The Rise of Chinese Biopharmaceuticals
It's not uncommon to see new drugs developed by the collaboration between big international pharmaceutical companies and Chinese venture companies these days. "A decade ago, China 's biopharmaceuticals were modest, but it' s hard to ignore now." said a VC fund partner.
China's role in the global pharmaceutical market has changed, and the long-standing supplier of cheap pharmaceutical raw materials as well as generic drugs has gradually become a major source of important new drugs. According to data released by the National Institutes of Health, China has become the second-largest country to use biotechnology for clinical trials.

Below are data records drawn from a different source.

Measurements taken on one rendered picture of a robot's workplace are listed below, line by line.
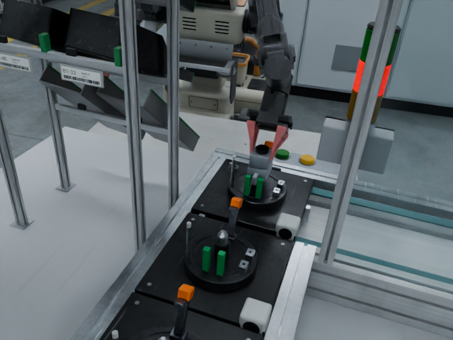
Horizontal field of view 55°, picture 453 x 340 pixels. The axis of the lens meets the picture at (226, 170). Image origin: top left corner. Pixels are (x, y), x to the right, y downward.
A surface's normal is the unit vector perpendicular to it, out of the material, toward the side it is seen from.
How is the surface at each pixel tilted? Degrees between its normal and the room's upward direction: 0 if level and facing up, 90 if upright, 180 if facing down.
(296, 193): 0
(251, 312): 0
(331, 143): 90
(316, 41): 90
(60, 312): 0
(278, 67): 49
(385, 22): 90
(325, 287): 90
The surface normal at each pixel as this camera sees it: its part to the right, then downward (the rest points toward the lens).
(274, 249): 0.06, -0.84
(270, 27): -0.15, -0.20
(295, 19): -0.22, 0.51

There's no doubt that large foreign pharmaceutical companies have noted China's fast-growing bio-pharmaceutical development. For example, Merck Pharmaceuticals has been paying more attention to the China market. In 2015 it set up a special R & D center in Shanghai. In order to seek a breakthrough in pharmaceuticals, Johnson & Johnson also opened a similar R & D center in Shanghai in 2014. Over the past two years, U.S. pharmaceutical companies such as Lilly, Merck and Incyte have also invested heavily in China's pharmaceutical companies.
Of course, China's transformation in the pharmaceutical industry is not complete overnight. There are still some obstacles. For example, the Internet in China is not completely open to the rest of the world. The so-called Great Firewall of China blocks some popular international websites, including some sources for scientists to do their research. Many Chinese scientists have to use tools such as VPN to bypass Internet blocking in China. However, many believe that once the direction of development has been determined, it is only a matter of time to complete the transformation.
China is a promising market. In order to promote the development of local pharmaceutical industry, Beijing's pharmaceutical companies in China not only invested, but also introduced a variety of incentives. Such as attracting overseas talent to return home, invest billions of dollars to build a science and technology park that brings together biotech start-up companies and to speed up the approval of biological new drugs.
Most Chinese start-ups are simply replicating or imitating existing biopharmaceuticals at the start stage, but there are some companies that have been challenged to start developing drugs that have never been clinically tested.
Following the successful extraction of substances from Chinese hamster ovary cells and the development of new drugs, the current Xinda biological has begun to clinical trials of this new drug; Eli Lilly is also preparing to submit clinical trial applications. Once the drug is approved, Eli Lilly will sell new drugs to the rest of the world (except China, the domestic market dominated by Cinda).
The rise of China's bio-pharmaceutical industry has attracted a lot of venture capital investors. According to ChinaBio, investment in the life sciences sector has hit a new high of $ 5.3 billion over the past year, nearly 10 times more than five years ago.
In 2008, Eli Lilly set up the Asian venture capital fund, it is worth noting that almost all the fund (500 million US dollars) was invested in China's biotechnology start-up companies.